In truth, however, Bari and Cherney were innocent. Earth First! was radical and militant but they were also steadfastly nonviolent. Redwood Summer, far from being a campaign of terror, was modeled after Mississippi Freedom Summer and its original name was Mississippi Summer of the California Redwoods. The organizers of the latter had already renounced the tactic of tree spiking and had adopted a strict nonviolence code, based on a similar one adopted by the SNCC. They had routinely been the victims of violence but had consistently answered that with nonviolence. Further, Redwood Summer was not anti-logging or even anti-worker.
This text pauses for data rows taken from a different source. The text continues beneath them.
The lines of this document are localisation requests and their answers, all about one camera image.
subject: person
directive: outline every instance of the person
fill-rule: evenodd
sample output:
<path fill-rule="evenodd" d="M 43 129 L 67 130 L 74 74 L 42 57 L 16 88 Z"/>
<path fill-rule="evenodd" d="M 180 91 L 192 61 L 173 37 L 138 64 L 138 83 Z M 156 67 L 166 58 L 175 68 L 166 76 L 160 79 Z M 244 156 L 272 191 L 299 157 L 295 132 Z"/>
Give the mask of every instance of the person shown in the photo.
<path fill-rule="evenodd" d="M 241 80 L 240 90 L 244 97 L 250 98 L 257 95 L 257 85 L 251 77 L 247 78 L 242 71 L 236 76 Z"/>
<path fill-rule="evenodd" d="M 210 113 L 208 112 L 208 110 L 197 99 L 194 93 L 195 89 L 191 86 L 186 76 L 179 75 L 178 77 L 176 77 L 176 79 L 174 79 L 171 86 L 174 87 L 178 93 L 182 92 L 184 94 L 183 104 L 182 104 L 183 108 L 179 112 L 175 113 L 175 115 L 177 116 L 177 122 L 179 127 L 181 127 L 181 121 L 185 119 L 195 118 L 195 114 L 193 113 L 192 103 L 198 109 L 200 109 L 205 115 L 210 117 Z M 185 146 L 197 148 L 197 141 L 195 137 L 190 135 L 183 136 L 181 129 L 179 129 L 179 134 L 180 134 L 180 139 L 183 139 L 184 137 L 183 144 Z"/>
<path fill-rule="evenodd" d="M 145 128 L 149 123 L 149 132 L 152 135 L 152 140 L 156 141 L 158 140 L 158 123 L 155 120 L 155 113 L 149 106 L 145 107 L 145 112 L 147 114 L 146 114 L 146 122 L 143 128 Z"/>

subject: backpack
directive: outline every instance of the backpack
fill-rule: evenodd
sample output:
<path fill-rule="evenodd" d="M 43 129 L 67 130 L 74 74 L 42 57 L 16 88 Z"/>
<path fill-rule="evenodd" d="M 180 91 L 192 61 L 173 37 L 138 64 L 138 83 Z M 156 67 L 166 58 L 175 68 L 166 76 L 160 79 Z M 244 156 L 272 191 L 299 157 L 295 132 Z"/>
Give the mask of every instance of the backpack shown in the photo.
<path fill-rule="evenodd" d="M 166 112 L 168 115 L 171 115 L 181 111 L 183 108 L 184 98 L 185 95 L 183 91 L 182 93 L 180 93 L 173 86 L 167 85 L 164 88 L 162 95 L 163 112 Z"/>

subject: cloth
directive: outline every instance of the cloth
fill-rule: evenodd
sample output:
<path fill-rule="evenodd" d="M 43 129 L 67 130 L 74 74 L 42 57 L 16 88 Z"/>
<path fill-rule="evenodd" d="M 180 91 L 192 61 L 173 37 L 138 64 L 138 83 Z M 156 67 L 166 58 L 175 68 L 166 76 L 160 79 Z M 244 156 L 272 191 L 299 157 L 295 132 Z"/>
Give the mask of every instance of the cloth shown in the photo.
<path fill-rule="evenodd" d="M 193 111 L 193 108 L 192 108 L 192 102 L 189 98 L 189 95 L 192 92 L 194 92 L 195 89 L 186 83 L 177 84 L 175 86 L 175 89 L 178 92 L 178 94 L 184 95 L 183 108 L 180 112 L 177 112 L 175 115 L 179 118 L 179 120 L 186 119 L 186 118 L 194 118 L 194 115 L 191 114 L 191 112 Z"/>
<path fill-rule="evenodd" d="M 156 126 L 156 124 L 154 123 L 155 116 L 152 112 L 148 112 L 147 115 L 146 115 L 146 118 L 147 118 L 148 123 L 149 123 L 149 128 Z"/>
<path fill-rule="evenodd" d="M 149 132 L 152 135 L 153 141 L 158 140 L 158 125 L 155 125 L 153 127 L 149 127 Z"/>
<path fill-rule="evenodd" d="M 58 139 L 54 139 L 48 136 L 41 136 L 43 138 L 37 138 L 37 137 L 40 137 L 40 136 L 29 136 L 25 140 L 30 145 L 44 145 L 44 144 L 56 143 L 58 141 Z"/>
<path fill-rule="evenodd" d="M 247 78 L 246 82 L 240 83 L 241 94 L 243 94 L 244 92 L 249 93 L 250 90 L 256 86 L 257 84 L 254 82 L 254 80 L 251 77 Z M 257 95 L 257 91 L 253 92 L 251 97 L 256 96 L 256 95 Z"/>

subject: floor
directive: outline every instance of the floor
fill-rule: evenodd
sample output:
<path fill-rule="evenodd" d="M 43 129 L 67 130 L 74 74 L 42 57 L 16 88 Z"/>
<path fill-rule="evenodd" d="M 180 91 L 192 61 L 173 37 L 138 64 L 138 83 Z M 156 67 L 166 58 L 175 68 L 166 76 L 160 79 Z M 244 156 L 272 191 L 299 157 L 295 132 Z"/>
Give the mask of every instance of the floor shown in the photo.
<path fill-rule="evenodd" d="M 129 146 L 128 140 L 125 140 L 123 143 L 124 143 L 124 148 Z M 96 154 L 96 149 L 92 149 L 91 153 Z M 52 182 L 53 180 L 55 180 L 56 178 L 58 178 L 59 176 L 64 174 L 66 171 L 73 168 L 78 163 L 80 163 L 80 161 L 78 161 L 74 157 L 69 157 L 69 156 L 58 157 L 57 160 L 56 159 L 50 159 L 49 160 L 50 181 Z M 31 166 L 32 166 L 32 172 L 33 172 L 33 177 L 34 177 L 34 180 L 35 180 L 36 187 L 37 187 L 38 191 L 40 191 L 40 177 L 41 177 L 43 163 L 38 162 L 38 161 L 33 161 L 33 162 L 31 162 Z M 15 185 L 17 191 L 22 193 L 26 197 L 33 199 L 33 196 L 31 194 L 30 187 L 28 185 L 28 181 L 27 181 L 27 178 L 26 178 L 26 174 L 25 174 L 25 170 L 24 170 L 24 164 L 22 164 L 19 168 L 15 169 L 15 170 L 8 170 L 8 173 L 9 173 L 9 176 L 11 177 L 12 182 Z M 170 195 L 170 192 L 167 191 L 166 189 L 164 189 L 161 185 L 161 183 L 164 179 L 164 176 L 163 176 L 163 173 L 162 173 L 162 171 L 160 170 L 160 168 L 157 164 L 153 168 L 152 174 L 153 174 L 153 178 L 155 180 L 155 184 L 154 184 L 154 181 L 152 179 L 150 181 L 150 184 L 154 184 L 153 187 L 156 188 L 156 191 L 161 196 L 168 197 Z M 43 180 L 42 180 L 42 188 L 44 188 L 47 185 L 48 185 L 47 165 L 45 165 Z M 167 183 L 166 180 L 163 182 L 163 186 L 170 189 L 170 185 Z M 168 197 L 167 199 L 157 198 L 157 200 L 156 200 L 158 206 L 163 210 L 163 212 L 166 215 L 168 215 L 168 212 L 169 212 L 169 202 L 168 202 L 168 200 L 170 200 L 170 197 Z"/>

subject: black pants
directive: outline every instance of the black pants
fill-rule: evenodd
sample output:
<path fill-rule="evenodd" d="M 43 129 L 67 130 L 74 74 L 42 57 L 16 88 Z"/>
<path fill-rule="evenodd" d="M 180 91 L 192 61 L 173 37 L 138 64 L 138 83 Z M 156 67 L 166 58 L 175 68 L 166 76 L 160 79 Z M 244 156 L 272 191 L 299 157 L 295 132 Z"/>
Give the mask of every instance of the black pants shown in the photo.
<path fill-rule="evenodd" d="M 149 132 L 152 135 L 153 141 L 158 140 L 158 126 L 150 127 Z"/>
It was anti-corporate logging, and it sought, among other things, to draw attention to the plight of timber workers who were, according to Bari, as much the victims of timber clearcutting and liquidation logging practiced by the three principal timber corporations dominating the region (Georgia Pacific, Louisiana Pacific, and Pacific Lumber) as the forests themselves.

Bari and Cherney weren’t just Earth First!ers, they were dues-paying members of the IWW, partly inspired by our 1917 campaign for the eight-hour work day, which we waged through radical point-of-production oriented unionism — in spite of incredible opposition from the ruling class, including the timber corporations of the day. Indeed, even some of the timber workers whom the media claimed were the sworn enemies of Earth First! were also members of the IWW and covertly working with Bari and Cherney. There were even a handful of timber workers who had openly declared their alliance with Earth First! and their support of Redwood Summer.

Bari and Cherney were completely unaware they had been transporting an armed explosive and investigations soon showed that the bomb was most likely intended to murder Bari and make it appear as if she was transporting it to use in an act of industrial sabotage.

Following the bombing, the FBI and Oakland Police went to desperate lengths to try and “prove” the victims were guilty, to the point of providing false leads and manufacturing evidence. As for the Arizona arrests, these had been a clear case of entrapment by the FBI. By it’s own admission, one of the organizers of the action that led to the arrests had been an undercover agent who infiltrated Earth First! with the express purpose of discrediting the environmental movement. The bombing of Bari and Cherney had eerie similarities to the Arizona case.

May 24, 2020 will be the thirtieth anniversary of this historic event and we call on all of you to honor Judi Bari’s memory and keep her work going.